— TASK TO COMPLETE —
Take every line from the data that has the word "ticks" in it.

___ DATA BLOCK ___

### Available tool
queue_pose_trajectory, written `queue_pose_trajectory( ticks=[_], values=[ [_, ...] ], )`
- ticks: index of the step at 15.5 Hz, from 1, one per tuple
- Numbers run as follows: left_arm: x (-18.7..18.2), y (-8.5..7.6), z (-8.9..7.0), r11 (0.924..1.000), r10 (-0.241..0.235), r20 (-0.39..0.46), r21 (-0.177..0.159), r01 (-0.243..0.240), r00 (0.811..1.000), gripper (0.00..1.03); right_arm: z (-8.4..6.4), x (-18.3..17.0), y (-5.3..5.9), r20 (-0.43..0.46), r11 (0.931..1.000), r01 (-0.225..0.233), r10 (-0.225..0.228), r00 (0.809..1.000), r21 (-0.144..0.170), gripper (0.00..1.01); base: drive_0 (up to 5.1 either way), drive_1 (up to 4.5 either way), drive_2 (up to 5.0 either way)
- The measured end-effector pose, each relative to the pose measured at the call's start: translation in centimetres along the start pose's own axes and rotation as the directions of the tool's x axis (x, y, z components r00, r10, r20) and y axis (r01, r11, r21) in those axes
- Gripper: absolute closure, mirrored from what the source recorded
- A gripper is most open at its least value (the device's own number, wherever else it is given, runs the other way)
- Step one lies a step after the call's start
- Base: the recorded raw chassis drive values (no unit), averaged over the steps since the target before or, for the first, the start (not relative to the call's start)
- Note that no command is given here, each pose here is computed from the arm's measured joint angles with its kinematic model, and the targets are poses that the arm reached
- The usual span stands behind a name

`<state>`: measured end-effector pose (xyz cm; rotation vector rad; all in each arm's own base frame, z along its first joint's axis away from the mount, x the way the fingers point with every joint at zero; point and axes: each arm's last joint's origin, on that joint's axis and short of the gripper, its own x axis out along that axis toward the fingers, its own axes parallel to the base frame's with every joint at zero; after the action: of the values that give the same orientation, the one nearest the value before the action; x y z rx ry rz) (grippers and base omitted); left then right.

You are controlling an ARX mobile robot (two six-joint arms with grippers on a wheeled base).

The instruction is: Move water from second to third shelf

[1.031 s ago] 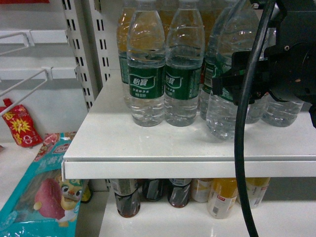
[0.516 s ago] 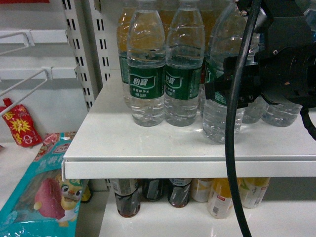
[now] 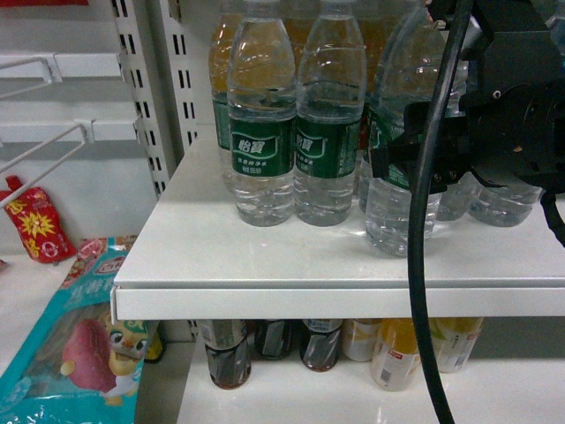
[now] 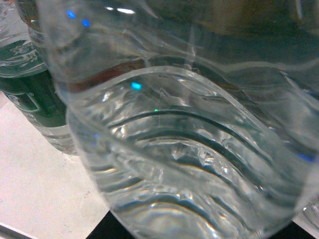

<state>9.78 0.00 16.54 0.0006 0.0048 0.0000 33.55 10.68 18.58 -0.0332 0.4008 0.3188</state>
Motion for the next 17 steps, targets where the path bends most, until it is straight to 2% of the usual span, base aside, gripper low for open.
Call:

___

— SOLUTION TO THE EXERCISE —
queue_pose_trajectory, written `queue_pose_trajectory( ticks=[_], values=[ [_, ...] ], )`
- ticks: index of the step at 15.5 Hz, from 1, one per tuple

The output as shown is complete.